MEXICO CITY – Former Mexico City Mayor Marcelo Ebrard will appeal a court ruling barring his candidacy for a seat in Mexico’s lower house of Congress, claiming that President Enrique Peña Nieto was behind the decision.
“The main promoter of this is named Enrique Peña Nieto,” Ebrard, who governed Mexico City from 2006 to 2012, said in a press conference Thursday, asking rhetorically whether “we’re going to allow the president to decide who can be a candidate and who cannot.”
Four of five TEPJF electoral-court justices found on Wednesday that Ebrard had simultaneously participated in the candidate-selection process of two different left-wing parties: the Party of the Democratic Revolution, or PRD, and Citizens’ Movement.
Ebrard, however, argued in the case that he only registered for the PRD’s internal process, while in the case of Citizens’ Movement he was invited to be a candidate but did not participate in the different candidate-selection stages.
He said he will appeal the case to the Supreme Court if necessary.
“This is yet another thing coming from the (ruling) Institutional Revolutionary Party (PRI), and I’m not making this up. Everybody knows,” the former mayor said.
The idea is “keep me out of the Chamber of Deputies” because Peña Nieto and the PRI do not want me there, Ebrard said, adding that “they know I have the popular support to win and question them.”
The presiding judge in the case, Pedro Penagos, said the General Law on Electoral Institutions and Procedures clearly states that no candidate may seek a candidacy for two different parties unless the two political groupings are part of the same coalition.

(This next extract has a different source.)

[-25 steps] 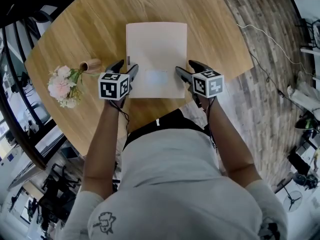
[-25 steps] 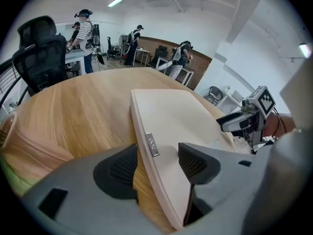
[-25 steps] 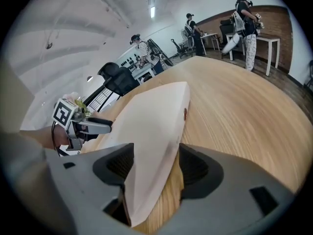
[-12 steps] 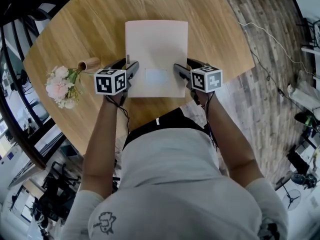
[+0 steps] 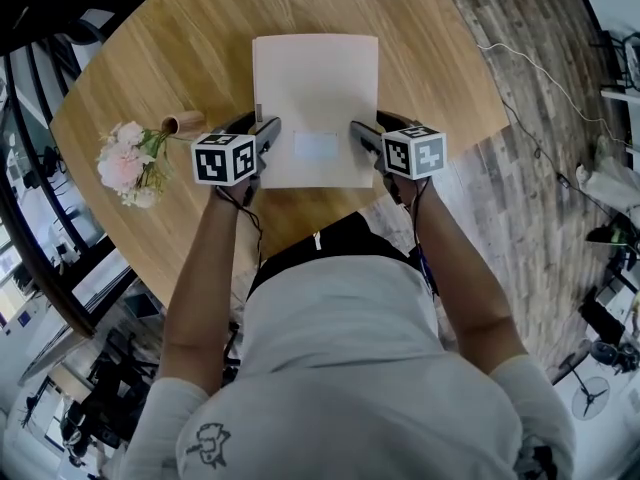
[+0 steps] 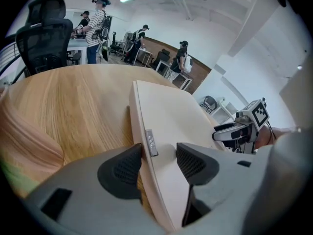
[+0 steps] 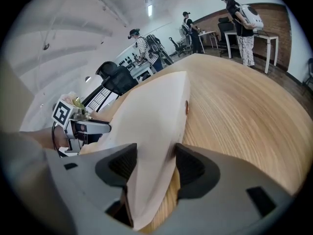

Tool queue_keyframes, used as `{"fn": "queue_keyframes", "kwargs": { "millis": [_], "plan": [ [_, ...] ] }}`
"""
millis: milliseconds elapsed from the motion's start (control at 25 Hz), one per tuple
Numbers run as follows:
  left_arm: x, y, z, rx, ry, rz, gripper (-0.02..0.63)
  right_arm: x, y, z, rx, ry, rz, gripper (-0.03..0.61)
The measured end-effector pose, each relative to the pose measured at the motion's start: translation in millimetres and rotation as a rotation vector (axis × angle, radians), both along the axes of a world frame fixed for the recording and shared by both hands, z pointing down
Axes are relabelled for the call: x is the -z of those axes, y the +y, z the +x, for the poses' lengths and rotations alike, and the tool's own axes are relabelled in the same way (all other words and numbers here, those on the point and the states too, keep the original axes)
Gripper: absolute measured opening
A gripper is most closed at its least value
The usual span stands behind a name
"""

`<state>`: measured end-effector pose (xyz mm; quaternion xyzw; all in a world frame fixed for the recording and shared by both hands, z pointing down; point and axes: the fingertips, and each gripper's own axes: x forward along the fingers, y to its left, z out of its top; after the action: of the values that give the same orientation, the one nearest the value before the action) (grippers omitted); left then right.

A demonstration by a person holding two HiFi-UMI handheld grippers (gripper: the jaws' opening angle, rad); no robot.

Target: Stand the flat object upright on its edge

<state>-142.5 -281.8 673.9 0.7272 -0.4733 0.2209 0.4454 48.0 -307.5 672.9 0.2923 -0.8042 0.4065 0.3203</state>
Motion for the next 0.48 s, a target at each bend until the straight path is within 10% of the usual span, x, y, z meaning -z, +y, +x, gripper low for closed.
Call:
{"fn": "queue_keyframes", "kwargs": {
  "millis": [480],
  "plan": [
    [58.9,-6.4,11.5,-0.108,-0.026,0.179,0.230,63.5,6.2,12.0,-0.020,0.031,0.258,0.250]
  ]
}}
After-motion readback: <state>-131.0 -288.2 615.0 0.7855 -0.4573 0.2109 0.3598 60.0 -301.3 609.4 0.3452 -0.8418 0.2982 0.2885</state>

On Feb. 22, the PRD left Ebrard off its proportional representation list for this year’s lower-house elections. Five days later, on Feb. 27, the former Mexico City mayor said he was leaving the party because it had moved too close to the PRI.
That same day, media reports said Ebrard had been confirmed as a lower-house candidate representing Citizens’ Movement.
Mexico is holding its midterm elections on June 7, with 500 seats in Congress, nine governorships and 1,532 local offices up for grabs.